В годы войны эти звери, очевидно, неистовствовали в карательных отрядах и застенках гестапо на временно оккупированных землях. Это были самые страшные враги человечества, и теперь они старались подороже продать свою жизнь, которую все равно не могли сохранить.
Они мечтали о реванше. Во имя осуществлений своих сумасбродных планов они были готовы на все. Если у них отнимут собственное оружие, они найдут чужое. Если выбить из рук чужое, они будут грызть зубами. Если они не смогут драться в открытом бою, они будут действовать скрытно и наденут на себя какую угодно личину: мирную, доброжелательную, покаянную. Но за всем этим будет только одно — подлость, коварство и удар в спину.

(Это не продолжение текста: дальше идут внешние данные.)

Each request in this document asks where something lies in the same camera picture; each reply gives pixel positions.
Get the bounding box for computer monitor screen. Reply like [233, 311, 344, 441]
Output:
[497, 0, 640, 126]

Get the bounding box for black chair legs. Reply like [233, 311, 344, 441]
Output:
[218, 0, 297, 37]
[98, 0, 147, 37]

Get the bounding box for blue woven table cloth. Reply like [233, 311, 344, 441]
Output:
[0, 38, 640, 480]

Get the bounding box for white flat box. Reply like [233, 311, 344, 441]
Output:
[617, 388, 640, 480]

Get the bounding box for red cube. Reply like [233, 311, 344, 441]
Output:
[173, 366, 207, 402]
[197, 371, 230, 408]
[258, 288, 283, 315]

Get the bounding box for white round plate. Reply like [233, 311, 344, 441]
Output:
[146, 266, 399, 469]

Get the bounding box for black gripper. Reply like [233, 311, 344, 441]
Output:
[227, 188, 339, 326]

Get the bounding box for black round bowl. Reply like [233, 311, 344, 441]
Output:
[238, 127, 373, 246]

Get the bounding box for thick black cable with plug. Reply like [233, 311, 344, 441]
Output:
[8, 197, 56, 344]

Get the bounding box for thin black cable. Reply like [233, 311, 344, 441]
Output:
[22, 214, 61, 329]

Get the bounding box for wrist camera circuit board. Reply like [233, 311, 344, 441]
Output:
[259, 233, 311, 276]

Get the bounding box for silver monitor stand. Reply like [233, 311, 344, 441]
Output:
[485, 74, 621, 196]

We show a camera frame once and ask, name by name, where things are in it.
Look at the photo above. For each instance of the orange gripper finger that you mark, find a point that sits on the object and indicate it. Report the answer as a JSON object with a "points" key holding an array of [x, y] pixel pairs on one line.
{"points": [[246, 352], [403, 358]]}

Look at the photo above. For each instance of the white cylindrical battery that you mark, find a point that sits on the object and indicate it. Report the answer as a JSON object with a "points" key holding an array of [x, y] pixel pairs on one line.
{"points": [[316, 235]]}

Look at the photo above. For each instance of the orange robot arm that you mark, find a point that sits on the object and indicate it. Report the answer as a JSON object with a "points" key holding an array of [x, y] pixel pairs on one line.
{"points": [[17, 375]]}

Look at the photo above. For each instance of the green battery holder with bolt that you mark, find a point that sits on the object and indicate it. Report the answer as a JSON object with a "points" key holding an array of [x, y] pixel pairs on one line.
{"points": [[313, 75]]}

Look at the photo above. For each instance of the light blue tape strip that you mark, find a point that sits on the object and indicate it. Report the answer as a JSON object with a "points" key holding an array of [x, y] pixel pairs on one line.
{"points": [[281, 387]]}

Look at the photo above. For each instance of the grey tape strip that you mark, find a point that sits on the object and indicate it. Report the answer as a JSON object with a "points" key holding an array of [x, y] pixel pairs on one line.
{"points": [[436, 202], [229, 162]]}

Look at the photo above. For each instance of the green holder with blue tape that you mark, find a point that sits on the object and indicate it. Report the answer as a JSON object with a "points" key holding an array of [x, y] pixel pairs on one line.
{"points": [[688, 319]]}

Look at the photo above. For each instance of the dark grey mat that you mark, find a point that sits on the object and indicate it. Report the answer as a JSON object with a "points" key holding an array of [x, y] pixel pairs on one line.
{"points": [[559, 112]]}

Таким был Клейнмихель, тот, над Бугом, когда подул первый ветер с востока, первый оборотень, рожденный поражением, которого предусмотрительные фашисты готовились оставить после себя в стране, из которой придется удирать. Так в годы первой мировой войны оставлял своих шпионов еще кайзер Вильгельм, — и они стали агентурой фашистов.
Стахурский почти физически ощутил прилив смертельной ненависти. Он не будет жить с этими людоедами в одном мире!
Рука его сжала рукоятку пистолета.
— Я не буду отвечать, — повторил пленный.
— Жаль, — равнодушно произнес Стахурский.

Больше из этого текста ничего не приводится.